I came across Ess4 hawking login data for the web shops he has hacked, the credit card numbers he has plundered from those sites and a how-to-guide that shows others how to do it.
He said: “i got many shops + tons of daily orders. i hack a shop in 3-4 hours and sell it for 100-500$.”
He thanked “stupid admins” for making basic mistakes that let him break in.
Roze, one experienced hand and a spammer, said he exploited “human stupidity” rather than poor security.
[…]
And, he said, when he was not relying on stupidity, he had a cadre of smart hackers working for him to break into networks. Curiously, most of these people were from Romania – a country that comes up again and again on these channels.
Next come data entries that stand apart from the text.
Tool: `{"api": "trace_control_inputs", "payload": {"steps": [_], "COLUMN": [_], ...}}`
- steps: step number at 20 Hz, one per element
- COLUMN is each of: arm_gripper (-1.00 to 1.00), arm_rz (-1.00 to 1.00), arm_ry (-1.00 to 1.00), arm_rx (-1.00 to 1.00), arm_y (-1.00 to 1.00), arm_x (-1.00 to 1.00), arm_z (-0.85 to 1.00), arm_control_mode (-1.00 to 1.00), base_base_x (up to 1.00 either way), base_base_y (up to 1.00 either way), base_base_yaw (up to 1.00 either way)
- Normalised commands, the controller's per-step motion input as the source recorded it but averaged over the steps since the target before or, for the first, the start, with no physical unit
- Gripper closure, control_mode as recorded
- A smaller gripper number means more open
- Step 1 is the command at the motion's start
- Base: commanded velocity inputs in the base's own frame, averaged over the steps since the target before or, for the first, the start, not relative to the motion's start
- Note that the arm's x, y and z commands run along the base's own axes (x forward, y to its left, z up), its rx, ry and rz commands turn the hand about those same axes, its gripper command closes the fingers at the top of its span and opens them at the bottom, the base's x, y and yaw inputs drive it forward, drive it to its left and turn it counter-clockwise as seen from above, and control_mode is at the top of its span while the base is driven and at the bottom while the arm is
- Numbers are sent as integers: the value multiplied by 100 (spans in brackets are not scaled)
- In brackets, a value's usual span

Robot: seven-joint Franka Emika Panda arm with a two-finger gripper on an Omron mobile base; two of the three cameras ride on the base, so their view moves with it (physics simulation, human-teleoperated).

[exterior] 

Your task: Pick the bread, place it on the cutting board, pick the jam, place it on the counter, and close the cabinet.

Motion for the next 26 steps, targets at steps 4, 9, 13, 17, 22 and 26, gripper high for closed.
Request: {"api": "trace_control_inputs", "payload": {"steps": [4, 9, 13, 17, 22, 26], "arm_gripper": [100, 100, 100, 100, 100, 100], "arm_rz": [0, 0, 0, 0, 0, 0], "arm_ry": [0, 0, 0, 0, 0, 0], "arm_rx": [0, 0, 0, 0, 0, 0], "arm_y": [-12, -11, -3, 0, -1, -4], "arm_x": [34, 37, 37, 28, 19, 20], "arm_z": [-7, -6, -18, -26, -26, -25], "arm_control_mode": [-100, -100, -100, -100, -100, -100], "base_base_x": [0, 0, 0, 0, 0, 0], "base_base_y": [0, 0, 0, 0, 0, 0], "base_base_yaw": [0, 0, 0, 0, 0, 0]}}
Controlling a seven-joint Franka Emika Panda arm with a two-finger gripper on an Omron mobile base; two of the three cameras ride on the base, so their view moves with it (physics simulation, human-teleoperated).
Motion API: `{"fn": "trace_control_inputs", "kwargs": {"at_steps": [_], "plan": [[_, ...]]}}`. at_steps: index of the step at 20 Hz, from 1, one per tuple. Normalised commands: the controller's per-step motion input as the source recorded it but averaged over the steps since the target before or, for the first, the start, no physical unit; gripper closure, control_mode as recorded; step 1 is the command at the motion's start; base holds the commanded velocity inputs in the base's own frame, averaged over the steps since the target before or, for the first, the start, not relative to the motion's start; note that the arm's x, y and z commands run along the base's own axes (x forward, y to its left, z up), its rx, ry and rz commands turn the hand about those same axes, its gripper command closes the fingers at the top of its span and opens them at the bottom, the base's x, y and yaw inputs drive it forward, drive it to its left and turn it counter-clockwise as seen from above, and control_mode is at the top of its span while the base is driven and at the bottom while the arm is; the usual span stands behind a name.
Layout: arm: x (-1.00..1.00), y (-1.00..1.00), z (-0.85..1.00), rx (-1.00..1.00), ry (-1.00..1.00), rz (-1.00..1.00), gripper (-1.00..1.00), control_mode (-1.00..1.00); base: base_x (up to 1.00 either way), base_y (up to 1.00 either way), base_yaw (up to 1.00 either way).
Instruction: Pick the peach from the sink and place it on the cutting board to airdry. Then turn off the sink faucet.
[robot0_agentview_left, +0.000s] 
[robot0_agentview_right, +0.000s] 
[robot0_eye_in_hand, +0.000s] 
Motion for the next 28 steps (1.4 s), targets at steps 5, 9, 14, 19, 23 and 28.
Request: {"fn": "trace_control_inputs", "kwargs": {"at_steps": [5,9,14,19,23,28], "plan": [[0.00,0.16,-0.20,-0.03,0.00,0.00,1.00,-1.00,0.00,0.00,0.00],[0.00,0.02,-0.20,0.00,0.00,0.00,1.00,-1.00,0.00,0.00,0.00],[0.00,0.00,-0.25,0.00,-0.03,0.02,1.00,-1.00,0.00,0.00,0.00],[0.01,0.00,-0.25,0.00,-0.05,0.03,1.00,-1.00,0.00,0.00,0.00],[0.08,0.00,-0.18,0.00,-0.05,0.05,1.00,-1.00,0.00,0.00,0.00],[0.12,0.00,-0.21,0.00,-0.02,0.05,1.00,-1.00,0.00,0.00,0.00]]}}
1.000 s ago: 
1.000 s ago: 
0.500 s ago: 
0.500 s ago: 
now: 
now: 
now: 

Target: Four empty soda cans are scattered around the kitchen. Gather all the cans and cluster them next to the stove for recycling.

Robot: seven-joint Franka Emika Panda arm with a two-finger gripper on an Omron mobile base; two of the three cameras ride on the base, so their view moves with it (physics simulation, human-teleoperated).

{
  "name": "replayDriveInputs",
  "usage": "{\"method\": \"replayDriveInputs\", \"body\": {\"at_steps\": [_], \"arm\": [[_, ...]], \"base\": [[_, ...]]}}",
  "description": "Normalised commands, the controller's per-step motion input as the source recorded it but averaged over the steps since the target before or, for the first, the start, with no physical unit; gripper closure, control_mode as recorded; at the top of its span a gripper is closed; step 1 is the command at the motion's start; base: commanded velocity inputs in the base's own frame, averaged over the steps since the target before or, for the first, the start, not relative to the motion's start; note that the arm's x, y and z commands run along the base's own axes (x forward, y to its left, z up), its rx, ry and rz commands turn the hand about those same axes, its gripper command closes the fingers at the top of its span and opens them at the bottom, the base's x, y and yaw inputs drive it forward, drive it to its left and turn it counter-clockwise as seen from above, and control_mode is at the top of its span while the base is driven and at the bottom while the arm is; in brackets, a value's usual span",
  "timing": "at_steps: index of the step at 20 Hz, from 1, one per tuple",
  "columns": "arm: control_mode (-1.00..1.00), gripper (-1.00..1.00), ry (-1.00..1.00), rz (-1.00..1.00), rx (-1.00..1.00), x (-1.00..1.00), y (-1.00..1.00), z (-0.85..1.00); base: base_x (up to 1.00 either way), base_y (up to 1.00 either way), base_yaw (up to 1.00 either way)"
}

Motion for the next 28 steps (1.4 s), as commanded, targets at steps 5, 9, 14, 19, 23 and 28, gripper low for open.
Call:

He said: “romanian guys are very smart. All the time they come with something new ;) they are the best hackers on earth i think.”
[…]
The big problem that these criminals face is not the police but each other and they are in constant fear of being ripped off by their brethren. There is little honour among these thieves.
Davi, it’s interesting that “no one is using the OWASP Top 10” as it’s NOT a standard. In the 2007 redraft that is being made actually clear for the first time.
The PCI uses the Top 10. Download it and check – it’s actually the 2004 Top 10. They used it without seeking our assistance. Therefore, by default the Top 10 is being used… but wrongly.
Read my blog entry here on why I don’t do small code reviews:
http://www.greebo.net/?p=374
Andrew
Andrew, thanks for the clarification. I agree with your post and fear the set-and-forget approach. The only thing worse would be a set-and-use without understanding the cost to document and change application traffic.
I often characterize this risk as “unripe automation” — implementing technology before business processes are documented well enough, let alone repeatable (based on the CMM guidance), to manage the systems effectively. A good example of this was the initial attemtps by GM to introduce robots into their production lines before they really understood what it takes to automate. Contrary to many hopes (and sci-fi stories) automation technology can not grow an understanding of and thus fix business processes (like bad code pushed to production). Instead, it actually amplifies faults by making them appear faster (like breaking the app and taking the site down). In the end GM spent more money on their set-and-forget technology projects than it would have cost for them to just buy Toyota and have them take over production.